| Activity |
Among the entries below, count the lines with "eraser" in them and state the total without comment.

| Record set |
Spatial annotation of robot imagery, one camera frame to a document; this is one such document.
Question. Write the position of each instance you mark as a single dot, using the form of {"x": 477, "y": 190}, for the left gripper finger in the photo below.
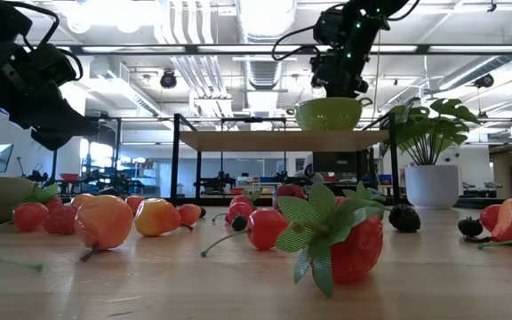
{"x": 67, "y": 120}
{"x": 53, "y": 141}

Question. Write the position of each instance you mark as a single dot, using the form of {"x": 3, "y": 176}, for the green colander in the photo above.
{"x": 331, "y": 115}

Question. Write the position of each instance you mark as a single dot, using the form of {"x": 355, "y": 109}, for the red strawberry with green leaves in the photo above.
{"x": 239, "y": 201}
{"x": 362, "y": 193}
{"x": 53, "y": 204}

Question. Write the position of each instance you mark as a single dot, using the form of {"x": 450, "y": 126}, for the dark red apple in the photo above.
{"x": 289, "y": 191}

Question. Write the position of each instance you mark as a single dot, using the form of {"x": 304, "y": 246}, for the blackberry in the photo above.
{"x": 405, "y": 218}

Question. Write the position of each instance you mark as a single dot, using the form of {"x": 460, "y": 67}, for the red cherry with green stem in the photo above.
{"x": 29, "y": 217}
{"x": 265, "y": 229}
{"x": 488, "y": 218}
{"x": 239, "y": 210}

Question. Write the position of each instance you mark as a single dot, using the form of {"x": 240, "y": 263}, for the large red strawberry green leaves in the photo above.
{"x": 358, "y": 253}

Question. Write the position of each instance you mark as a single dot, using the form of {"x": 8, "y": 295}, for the blueberry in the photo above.
{"x": 470, "y": 226}
{"x": 202, "y": 212}
{"x": 239, "y": 223}

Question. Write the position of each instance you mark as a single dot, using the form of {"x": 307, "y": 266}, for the black background robot arm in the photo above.
{"x": 216, "y": 182}

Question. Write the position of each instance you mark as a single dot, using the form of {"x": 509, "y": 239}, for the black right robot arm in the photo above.
{"x": 362, "y": 22}

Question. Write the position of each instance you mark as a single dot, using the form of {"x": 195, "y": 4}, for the wooden shelf with black legs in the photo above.
{"x": 282, "y": 141}

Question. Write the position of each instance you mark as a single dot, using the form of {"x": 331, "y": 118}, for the red raspberry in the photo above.
{"x": 60, "y": 220}

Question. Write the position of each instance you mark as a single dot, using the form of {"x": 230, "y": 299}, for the person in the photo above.
{"x": 309, "y": 171}

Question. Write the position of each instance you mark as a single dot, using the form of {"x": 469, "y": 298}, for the large orange peach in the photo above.
{"x": 102, "y": 222}

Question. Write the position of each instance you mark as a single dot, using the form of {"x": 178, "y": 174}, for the green plant in white pot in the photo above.
{"x": 431, "y": 186}

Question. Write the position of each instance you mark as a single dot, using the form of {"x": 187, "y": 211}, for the yellow-orange peach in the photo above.
{"x": 156, "y": 218}

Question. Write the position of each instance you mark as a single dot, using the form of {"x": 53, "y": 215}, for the black overhead beam with lights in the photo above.
{"x": 194, "y": 44}

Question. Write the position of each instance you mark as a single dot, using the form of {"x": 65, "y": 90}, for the small orange-red strawberry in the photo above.
{"x": 189, "y": 214}

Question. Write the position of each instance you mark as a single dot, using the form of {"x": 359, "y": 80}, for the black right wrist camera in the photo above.
{"x": 327, "y": 29}

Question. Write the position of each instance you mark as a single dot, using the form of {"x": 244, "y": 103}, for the black background workstation frame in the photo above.
{"x": 117, "y": 146}

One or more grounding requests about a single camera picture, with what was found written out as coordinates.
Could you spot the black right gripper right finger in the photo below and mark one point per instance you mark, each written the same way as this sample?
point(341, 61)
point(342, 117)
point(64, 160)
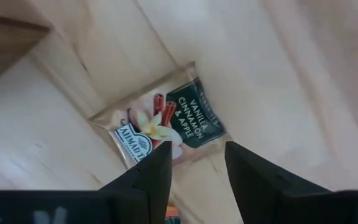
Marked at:
point(253, 186)

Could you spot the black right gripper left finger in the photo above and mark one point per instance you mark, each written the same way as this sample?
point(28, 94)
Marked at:
point(157, 174)

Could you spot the orange peach tea packet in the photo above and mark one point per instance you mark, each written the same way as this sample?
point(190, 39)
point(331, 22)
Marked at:
point(172, 216)

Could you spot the beige vanilla tea packet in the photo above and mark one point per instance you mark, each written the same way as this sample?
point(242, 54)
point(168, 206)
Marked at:
point(191, 115)

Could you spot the wooden tea organizer box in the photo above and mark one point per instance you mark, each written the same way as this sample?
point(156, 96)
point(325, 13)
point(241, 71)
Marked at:
point(2, 46)

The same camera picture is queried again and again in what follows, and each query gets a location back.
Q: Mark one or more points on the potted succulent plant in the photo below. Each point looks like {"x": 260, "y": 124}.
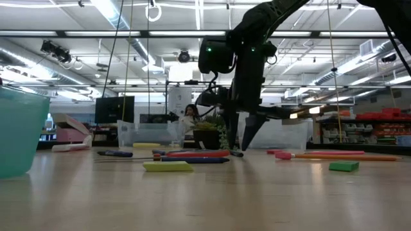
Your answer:
{"x": 207, "y": 138}

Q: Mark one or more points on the person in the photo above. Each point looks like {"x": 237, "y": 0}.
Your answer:
{"x": 192, "y": 112}

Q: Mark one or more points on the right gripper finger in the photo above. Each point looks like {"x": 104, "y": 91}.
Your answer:
{"x": 232, "y": 128}
{"x": 252, "y": 128}

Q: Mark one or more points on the orange pencil with pink eraser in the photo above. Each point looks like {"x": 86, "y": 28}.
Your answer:
{"x": 337, "y": 157}

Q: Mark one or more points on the yellow pen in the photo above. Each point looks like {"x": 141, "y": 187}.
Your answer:
{"x": 146, "y": 145}

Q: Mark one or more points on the yellow-green eraser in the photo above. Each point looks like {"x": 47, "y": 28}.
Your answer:
{"x": 167, "y": 166}

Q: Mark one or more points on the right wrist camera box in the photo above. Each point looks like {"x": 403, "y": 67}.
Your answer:
{"x": 215, "y": 56}

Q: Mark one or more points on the clear plastic bin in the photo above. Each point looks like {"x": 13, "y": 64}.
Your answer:
{"x": 151, "y": 133}
{"x": 282, "y": 136}

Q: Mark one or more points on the black monitor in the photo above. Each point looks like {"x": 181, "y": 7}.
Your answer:
{"x": 112, "y": 110}

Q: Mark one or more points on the shelf with red bins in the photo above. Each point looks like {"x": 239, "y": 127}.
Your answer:
{"x": 385, "y": 117}

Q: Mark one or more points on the blue crayon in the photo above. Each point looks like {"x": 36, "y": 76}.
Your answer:
{"x": 115, "y": 154}
{"x": 192, "y": 160}
{"x": 237, "y": 154}

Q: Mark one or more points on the teal plastic bin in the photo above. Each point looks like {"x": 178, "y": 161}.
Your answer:
{"x": 19, "y": 134}

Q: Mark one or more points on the green eraser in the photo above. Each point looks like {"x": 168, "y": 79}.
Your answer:
{"x": 343, "y": 166}

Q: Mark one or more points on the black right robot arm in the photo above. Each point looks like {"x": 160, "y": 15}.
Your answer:
{"x": 263, "y": 16}

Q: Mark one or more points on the pink eraser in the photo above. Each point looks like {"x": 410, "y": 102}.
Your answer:
{"x": 274, "y": 151}

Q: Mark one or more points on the white machine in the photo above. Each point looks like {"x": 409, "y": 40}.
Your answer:
{"x": 180, "y": 99}

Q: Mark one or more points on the black aluminium table frame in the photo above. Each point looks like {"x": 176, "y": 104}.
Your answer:
{"x": 369, "y": 148}

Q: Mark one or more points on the black ceiling camera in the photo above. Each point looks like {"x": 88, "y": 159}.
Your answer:
{"x": 184, "y": 56}
{"x": 56, "y": 51}

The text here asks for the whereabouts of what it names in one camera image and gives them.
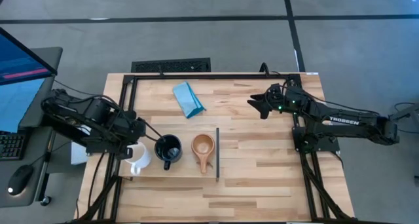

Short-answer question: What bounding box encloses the black looped cable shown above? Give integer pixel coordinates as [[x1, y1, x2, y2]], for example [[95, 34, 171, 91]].
[[259, 62, 273, 77]]

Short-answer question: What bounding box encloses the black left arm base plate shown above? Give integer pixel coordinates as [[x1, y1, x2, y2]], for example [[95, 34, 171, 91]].
[[85, 141, 122, 155]]

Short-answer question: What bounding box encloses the wooden cup with handle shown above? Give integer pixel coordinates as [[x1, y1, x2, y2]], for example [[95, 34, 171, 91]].
[[191, 133, 216, 175]]

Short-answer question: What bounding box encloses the black aluminium table frame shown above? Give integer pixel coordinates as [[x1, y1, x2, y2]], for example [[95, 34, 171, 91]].
[[77, 71, 356, 224]]

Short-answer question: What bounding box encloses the dark blue enamel mug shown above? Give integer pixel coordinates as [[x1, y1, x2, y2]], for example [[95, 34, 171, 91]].
[[154, 134, 183, 171]]

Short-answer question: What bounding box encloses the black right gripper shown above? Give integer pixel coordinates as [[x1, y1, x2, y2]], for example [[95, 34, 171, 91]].
[[246, 83, 297, 120]]

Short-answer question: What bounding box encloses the black backlit keyboard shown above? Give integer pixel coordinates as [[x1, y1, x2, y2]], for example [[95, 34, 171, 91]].
[[0, 130, 26, 162]]

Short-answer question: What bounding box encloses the thin black cable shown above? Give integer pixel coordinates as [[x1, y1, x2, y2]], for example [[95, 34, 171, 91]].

| Solution to the exercise |
4